(Stored records)
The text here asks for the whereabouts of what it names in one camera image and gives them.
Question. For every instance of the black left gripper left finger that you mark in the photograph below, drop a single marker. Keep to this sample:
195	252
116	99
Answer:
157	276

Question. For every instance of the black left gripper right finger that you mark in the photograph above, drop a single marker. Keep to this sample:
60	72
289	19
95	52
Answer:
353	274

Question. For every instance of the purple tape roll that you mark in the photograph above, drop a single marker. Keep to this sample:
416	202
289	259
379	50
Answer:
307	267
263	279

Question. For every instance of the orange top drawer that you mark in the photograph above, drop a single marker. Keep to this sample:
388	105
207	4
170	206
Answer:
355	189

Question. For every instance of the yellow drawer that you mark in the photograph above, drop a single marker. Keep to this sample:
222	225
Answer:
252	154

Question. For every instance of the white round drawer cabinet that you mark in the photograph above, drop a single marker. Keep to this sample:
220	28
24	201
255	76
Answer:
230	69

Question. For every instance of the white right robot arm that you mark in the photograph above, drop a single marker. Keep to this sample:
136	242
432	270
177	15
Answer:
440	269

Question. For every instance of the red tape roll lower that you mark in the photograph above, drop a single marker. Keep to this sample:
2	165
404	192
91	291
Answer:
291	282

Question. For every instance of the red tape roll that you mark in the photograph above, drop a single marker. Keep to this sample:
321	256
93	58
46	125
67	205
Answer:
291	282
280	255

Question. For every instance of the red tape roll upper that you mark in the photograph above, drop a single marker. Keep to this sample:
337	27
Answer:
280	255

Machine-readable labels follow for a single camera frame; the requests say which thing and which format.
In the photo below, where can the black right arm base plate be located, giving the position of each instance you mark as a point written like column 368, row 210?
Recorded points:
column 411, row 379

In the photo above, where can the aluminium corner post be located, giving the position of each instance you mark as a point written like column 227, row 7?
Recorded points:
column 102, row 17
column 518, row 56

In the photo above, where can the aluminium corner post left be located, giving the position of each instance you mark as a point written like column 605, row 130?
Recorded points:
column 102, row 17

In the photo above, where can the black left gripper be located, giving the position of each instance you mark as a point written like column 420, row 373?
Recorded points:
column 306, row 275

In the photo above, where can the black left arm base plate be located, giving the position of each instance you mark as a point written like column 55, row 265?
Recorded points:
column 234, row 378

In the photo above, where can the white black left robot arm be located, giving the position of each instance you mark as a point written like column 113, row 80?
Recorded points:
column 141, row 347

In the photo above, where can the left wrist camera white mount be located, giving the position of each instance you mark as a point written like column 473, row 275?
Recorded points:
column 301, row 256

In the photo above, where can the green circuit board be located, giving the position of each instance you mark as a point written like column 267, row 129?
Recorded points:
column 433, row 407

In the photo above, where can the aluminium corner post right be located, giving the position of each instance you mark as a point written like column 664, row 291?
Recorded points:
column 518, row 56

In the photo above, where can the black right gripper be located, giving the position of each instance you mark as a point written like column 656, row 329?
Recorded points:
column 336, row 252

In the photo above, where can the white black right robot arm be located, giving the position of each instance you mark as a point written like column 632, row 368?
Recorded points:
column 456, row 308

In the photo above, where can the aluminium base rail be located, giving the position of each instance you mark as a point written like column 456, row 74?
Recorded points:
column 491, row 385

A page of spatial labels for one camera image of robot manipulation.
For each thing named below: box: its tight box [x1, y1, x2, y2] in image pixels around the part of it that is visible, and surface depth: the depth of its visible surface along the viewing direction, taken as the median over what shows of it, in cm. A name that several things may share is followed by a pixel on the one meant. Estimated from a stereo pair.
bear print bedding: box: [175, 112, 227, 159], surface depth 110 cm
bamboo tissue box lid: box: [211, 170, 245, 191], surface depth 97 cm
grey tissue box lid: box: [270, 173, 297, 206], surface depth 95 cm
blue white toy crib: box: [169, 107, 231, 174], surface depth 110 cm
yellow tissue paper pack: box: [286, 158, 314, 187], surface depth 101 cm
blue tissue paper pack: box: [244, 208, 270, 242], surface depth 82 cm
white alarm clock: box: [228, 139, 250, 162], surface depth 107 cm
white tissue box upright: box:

What this task involves: Go through the records above and copy every line with the word "blue".

Exercise answer:
blue white toy crib: box: [169, 107, 231, 174], surface depth 110 cm
blue tissue paper pack: box: [244, 208, 270, 242], surface depth 82 cm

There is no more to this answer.